WORK TO COMPLETE:
Whenever a line below includes the string "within", show it.

Records excerpted from a collection
• • • • • • •

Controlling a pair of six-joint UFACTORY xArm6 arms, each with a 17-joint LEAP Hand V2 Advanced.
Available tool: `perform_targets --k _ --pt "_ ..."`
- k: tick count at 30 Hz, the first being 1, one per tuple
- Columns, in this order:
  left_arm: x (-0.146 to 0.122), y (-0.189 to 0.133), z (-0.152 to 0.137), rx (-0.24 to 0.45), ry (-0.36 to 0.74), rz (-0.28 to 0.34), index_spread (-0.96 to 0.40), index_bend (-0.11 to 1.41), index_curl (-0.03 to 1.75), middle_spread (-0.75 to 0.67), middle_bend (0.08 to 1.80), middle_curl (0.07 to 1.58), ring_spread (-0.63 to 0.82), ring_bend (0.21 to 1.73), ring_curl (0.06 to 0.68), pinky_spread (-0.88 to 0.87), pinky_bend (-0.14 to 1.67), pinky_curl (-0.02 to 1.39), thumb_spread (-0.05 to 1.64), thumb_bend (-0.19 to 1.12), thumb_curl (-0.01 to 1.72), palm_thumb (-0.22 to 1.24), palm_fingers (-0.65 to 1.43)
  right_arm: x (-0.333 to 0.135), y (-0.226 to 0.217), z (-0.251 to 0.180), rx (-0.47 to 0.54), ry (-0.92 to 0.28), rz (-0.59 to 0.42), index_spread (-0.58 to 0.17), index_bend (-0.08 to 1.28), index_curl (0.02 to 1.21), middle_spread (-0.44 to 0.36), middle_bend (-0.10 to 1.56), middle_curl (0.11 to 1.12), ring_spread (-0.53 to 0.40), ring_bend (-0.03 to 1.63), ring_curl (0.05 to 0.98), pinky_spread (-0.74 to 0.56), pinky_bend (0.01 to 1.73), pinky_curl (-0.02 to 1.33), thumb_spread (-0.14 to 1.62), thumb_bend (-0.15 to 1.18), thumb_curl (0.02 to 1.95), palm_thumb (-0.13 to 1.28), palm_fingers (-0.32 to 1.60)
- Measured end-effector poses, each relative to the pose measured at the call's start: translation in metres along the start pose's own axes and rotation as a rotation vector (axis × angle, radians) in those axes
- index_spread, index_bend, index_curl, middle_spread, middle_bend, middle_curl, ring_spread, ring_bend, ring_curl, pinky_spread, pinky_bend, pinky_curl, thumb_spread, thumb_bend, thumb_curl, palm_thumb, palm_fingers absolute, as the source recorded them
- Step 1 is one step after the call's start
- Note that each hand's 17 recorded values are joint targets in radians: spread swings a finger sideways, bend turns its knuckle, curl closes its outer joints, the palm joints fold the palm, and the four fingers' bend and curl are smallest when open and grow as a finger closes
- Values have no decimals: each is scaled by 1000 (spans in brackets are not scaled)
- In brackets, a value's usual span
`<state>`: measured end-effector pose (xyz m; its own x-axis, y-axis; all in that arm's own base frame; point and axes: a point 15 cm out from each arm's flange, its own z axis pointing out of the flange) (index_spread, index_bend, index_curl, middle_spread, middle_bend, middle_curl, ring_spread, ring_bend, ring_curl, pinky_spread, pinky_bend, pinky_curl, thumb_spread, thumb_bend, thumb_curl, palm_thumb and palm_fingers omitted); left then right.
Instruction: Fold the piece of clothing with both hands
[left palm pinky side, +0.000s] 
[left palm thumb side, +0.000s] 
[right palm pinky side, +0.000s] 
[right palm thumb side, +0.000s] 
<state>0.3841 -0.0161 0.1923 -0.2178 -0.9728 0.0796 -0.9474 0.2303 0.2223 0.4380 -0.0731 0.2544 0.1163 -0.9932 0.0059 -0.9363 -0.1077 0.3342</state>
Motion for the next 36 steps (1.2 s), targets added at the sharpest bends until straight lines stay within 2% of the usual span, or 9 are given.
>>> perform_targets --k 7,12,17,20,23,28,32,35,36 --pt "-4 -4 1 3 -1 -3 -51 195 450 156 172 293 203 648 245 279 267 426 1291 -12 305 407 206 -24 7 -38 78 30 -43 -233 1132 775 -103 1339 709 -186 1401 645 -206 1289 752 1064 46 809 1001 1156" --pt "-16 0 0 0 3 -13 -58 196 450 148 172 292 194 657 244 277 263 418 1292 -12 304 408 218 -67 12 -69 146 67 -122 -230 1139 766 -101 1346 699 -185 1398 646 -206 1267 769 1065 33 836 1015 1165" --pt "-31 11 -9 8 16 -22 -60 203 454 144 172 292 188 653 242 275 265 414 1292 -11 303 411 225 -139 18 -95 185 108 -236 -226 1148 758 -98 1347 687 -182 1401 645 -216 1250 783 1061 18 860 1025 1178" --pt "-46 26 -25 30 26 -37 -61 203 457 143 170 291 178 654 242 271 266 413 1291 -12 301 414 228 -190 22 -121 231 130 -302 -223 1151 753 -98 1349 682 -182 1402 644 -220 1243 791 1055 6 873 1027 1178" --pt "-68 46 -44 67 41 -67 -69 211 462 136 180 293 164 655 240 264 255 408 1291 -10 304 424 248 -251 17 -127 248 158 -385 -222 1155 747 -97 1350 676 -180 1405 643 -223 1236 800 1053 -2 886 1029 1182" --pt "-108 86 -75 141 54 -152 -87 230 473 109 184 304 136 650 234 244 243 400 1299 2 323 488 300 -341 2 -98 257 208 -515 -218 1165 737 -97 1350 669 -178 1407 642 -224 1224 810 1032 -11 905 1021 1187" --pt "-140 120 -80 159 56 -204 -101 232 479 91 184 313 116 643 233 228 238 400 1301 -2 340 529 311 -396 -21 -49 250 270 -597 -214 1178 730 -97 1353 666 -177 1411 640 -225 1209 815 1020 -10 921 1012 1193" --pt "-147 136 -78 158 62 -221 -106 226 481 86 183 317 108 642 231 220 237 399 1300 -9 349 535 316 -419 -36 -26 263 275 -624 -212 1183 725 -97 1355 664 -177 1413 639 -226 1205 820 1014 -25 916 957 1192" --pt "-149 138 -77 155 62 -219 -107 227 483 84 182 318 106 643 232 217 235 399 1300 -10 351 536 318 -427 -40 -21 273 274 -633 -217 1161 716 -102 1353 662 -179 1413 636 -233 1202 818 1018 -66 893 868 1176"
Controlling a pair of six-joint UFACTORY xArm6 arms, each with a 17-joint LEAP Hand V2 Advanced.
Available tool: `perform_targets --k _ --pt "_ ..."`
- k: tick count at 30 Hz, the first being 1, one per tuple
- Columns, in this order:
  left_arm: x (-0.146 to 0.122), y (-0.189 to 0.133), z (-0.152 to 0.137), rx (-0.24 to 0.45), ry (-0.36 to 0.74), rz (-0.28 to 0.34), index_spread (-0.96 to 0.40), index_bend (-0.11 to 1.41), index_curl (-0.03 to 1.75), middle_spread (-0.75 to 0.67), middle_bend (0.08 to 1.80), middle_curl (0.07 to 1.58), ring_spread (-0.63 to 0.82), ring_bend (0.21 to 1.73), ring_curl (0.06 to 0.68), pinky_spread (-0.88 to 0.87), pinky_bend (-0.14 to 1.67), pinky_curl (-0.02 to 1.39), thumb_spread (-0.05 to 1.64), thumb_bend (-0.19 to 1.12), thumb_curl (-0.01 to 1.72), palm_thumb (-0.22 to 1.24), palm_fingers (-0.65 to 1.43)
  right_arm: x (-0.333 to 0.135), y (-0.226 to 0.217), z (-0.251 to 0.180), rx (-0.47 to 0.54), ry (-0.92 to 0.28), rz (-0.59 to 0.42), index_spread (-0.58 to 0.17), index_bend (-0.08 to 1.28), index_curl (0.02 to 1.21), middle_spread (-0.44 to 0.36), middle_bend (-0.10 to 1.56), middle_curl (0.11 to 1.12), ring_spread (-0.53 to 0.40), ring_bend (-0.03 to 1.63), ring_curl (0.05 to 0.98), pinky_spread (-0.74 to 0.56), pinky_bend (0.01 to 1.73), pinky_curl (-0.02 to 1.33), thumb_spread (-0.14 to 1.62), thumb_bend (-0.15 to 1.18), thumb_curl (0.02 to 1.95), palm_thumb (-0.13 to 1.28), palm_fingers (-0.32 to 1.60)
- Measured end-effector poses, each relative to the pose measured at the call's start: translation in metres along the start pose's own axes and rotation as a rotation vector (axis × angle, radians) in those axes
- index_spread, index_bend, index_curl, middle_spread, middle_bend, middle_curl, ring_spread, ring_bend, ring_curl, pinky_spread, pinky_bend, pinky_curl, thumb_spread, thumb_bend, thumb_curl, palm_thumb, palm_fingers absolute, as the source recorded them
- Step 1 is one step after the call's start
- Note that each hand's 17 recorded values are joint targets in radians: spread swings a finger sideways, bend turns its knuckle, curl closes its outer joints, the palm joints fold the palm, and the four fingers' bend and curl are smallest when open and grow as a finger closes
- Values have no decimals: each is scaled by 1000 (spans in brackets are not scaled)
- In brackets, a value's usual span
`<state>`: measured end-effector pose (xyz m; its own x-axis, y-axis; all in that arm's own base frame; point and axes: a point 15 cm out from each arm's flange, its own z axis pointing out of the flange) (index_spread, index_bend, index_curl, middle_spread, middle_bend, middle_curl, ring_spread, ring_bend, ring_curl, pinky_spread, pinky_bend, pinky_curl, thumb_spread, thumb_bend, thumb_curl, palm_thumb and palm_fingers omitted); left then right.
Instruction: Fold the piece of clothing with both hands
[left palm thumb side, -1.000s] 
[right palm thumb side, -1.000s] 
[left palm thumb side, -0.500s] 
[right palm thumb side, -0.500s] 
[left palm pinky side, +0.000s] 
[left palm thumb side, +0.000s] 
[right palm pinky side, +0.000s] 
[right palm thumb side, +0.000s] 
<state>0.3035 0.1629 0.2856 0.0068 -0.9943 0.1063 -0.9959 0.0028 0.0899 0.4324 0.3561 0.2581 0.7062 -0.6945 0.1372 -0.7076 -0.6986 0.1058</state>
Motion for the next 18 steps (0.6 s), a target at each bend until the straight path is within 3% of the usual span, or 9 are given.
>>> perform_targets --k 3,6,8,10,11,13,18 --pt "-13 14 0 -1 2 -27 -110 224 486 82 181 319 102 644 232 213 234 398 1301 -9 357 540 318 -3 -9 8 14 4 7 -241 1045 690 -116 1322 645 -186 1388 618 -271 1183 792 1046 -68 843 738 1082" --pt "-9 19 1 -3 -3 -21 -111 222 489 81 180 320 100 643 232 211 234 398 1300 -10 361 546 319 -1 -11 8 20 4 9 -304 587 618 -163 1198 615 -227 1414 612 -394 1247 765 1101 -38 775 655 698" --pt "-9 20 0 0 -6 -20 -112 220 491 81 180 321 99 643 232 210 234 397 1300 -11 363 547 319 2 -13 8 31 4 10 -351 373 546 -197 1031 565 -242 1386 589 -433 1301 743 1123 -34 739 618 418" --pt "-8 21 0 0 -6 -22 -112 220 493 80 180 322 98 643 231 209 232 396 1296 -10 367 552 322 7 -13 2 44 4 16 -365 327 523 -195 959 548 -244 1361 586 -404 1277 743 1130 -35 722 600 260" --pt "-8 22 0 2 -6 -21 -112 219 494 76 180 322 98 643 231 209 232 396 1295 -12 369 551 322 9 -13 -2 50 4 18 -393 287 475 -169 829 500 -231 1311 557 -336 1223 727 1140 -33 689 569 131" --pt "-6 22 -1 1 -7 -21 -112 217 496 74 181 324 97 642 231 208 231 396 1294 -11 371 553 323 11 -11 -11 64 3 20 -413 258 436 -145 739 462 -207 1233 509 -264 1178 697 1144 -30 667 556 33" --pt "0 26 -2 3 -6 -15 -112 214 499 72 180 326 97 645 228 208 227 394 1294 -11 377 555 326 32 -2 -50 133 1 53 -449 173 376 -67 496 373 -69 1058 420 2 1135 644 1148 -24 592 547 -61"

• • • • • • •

SOLUTION TO THIS EXERCISE:
Motion for the next 36 steps (1.2 s), targets added at the sharpest bends until straight lines stay within 2% of the usual span, or 9 are given.
Motion for the next 18 steps (0.6 s), a target at each bend until the straight path is within 3% of the usual span, or 9 are given.

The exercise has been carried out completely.